From: Stephane CHAZELAS
Subject: Re: echo "-e" produces no outputs
Date: Mon, 20 Jul 2009 09:24:12 +0100
User-agent: Mutt/1.5.16 (2007-09-19)

2009-07-19 21:07:20 -0400, Chet Ramey:
> > Note that it's a known non POSIX-conformance of bash.
> > 
> > POSIX is explicit that
> > 
> > echo -e
> > 
> > Should output "-e\n".
> That's why bash has the `xpg_echo' option.  You can build bash in such
> a way that it's always enabled.

Well, that doesn't help when you intend to write a portable

If you write a script that has "echo -e", POSIX guarantees that
it outputs "-e\n" as long as you're on a POSIX system in a POSIX

It's hardly documented anywhere that for instance, on Linux
(where sh is generally bash based), to get into a POSIX
environment, you would need to have
"SHELLOPTS=xpg_echo" in your environment.

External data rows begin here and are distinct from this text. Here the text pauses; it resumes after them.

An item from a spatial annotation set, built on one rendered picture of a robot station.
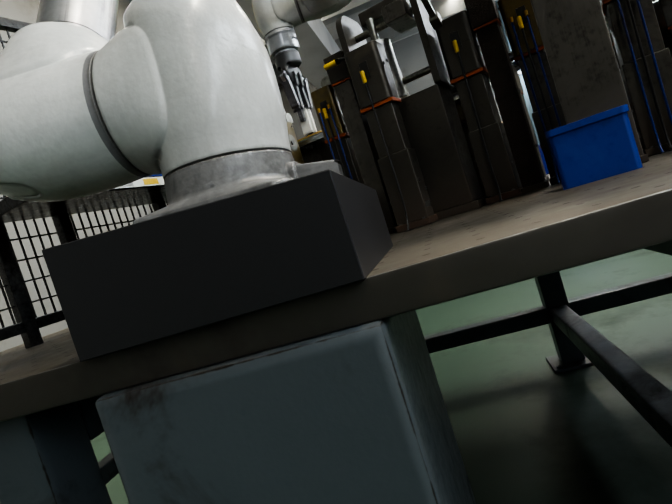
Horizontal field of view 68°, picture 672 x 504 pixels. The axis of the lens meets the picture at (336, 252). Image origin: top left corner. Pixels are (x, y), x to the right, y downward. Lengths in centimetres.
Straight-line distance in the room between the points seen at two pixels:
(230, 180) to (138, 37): 18
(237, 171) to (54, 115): 21
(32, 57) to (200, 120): 23
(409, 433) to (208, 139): 35
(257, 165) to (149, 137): 12
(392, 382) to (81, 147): 42
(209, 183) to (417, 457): 33
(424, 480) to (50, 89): 55
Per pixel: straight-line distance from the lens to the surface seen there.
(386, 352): 44
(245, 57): 58
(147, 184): 140
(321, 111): 121
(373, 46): 107
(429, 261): 43
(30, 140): 65
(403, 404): 45
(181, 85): 56
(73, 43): 71
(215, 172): 54
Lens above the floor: 75
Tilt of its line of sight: 3 degrees down
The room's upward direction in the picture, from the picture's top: 18 degrees counter-clockwise
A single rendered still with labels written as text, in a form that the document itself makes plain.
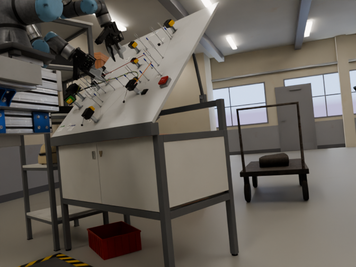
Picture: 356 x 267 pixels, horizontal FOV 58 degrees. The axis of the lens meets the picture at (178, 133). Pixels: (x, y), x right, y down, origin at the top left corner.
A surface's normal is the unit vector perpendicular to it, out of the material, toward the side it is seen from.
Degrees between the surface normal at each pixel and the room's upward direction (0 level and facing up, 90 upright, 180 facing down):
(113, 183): 90
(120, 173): 90
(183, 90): 90
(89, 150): 90
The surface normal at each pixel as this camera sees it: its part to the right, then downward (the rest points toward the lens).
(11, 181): 0.94, -0.09
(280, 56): -0.32, 0.01
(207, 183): 0.71, -0.07
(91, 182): -0.70, 0.05
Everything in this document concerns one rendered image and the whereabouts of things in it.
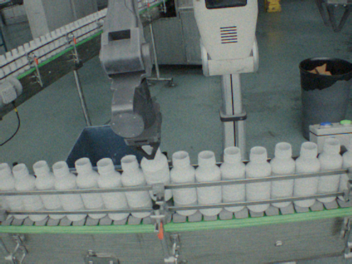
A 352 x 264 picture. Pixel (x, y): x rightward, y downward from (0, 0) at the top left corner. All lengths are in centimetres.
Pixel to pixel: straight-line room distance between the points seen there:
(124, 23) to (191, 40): 390
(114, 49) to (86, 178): 37
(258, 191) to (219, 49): 62
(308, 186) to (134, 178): 41
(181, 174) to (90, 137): 80
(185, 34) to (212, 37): 324
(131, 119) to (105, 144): 97
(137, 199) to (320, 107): 216
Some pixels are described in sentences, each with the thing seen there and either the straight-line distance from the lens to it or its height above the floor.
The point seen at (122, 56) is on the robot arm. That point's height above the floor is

Anyway, note that xpg_echo doesn't turn on POSIX conformance:

$ ./bash --norc
bash-4.0$ shopt -s xpg_echo
bash-4.0$ echo -e

bash-4.0$ echo $BASH_VERSION

(same with 3.2).

"xpg_echo" turns on Unix conformance only for arguments to echo
that contain "\"s (and the behavior for those is unspecified 
by POSIX, that's part of the XSI extension).

What POSIX says is that:

echo -n xxxx
echo 'xxx\yyy'

are unspecified.

The rest is clearly specified.

Unix specifies echo fully.

echo -n
should output "-n<LF>"

echo '\t\c'
should output "<Tab>"

Note that bash conforms to the LSB on this which allows any
option to "echo". I wouldn't be surprised if future versions of
POSIX did the same as in effect, many shell implementations
beside bash do support other options beside "-n".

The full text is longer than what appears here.